The parent company must have knowledge of a particular risk which is superior to that which the subsidiary could be expected to have and that it is fair to infer that a subsidiary will rely on the parent company deploying the superior knowledge in order to protect the employees of the subsidiary
This takes us back to the position we were at in June 2012 when the Cape and Chandler judgment came out. At that time we identified the following risks:
Many companies which are set up in a group structure aim to maintain certain group wide best practices including standards of health and safety. Frequently, the best way of achieving this is to ensure the core of expertise which is with the parent company and is then available both as a resource to the subsidiary companies and as a tool to ensure minimum standards throughout the group.

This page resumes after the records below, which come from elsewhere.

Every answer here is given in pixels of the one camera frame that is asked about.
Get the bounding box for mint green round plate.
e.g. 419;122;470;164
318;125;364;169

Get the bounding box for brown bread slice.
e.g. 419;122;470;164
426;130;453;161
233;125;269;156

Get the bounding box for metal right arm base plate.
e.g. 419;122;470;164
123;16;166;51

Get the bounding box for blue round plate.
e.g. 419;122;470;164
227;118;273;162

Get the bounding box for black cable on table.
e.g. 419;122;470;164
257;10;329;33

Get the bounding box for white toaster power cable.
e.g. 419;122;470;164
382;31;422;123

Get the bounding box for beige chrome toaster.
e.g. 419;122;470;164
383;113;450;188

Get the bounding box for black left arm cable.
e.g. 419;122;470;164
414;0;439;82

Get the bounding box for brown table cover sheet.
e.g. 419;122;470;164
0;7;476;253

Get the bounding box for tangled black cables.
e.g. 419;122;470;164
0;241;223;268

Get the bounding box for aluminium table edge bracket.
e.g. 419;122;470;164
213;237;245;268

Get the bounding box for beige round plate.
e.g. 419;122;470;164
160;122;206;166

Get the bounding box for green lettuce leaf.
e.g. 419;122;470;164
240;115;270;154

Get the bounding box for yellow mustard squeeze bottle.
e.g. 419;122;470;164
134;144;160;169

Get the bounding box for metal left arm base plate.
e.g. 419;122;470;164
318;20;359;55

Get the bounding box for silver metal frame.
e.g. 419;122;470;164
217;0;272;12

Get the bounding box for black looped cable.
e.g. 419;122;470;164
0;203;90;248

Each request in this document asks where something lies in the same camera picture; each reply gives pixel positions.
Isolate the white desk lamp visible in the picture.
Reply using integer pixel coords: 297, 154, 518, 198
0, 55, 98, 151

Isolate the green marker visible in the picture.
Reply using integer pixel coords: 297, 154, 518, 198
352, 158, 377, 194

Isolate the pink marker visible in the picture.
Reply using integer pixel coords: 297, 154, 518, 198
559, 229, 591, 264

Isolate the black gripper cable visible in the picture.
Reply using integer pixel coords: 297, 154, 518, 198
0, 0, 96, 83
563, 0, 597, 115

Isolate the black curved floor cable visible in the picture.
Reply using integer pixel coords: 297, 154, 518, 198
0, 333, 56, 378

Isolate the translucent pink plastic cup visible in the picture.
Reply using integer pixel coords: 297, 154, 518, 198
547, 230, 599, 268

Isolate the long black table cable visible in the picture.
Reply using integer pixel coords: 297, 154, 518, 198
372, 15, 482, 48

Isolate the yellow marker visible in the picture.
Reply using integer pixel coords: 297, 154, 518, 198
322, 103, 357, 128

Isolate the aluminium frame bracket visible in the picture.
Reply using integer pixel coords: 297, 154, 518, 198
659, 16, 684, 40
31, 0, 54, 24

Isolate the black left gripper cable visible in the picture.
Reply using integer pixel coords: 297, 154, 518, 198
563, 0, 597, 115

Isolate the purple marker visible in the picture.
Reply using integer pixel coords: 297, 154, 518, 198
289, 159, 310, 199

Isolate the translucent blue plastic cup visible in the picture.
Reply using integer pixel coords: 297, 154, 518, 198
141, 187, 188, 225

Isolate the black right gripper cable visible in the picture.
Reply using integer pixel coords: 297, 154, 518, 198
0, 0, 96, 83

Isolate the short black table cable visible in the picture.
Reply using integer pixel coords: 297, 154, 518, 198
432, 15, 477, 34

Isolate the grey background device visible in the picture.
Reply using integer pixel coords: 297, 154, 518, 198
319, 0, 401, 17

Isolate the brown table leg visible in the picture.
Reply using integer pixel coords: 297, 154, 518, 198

This model could now result in the Court finding that the parent assumed a direct duty to the subsidiaries employees.
This may be seen as an acceptable risk for a company which wishes to ensure that there is standardisation throughout the group in terms of levels of health and safety and other good practice.
Clearly the corporate identity and “brand” of the company will be supported by standards being enforced across the group and any costs savings will also be a major incentive for adopting this model. Conversely the reputation of a parent company could be damaged if a subsidiary operates to much lower standards of health and safety. This risks a perception that the parent company operates such a subsidiary at arm’s length in order to limit its liability. This might be particularly true if the parent company has subsidiaries in foreign jurisdictions.
We still believe that the principal areawhere Claimants will seek to hold a parent company responsible for acts of its subsidiary is where the subsidiary is no longer in existence or there is no suitable insurance in place or where there are advantages to sue in the jurisdiction of the parent company rather than a subsidiary.
Managing the risks
- The parent company needs to ensure that subsidiaries are fully insured for employer’s liability risks. If the subsidiary is insured the chances of a parent company being sued are smaller unless there are jurisdictional advantages in suing the parent company.
- Parent companies will need to consider with the insurers and insurance brokers the consequences of a claim made against them in respect of a subsidiary. Their own insurance policy may not cover such a claim and they may face paying all of the damages and costs for such a claim out of the companies own pocket. This would have been a consequence for the Renwick Group Plc had the claim against it been successful.
- Duties for managing the activities of a subsidiary may differ vastly:
- Less control. The less a company knows about and controls how a subsidiary company goes about its work and the less it operates a central core of knowledge to provide advice and guides for maintaining such standards, the more easily it can argue that there should be no imposition or assumption of responsibility to a subsidiary’s employees. As indicated above this strategy can have far reaching consequences for the image and reputation of a parent company.
- More control. The opposite strategy is to inform and exercise tighter control of standards of the parent company’s subsidiary in order to reduce the risk of claims. The parent company needs to have systems in place to provide information, guidance and supervision to its subsidiary companies in order to achieve standards of best practice.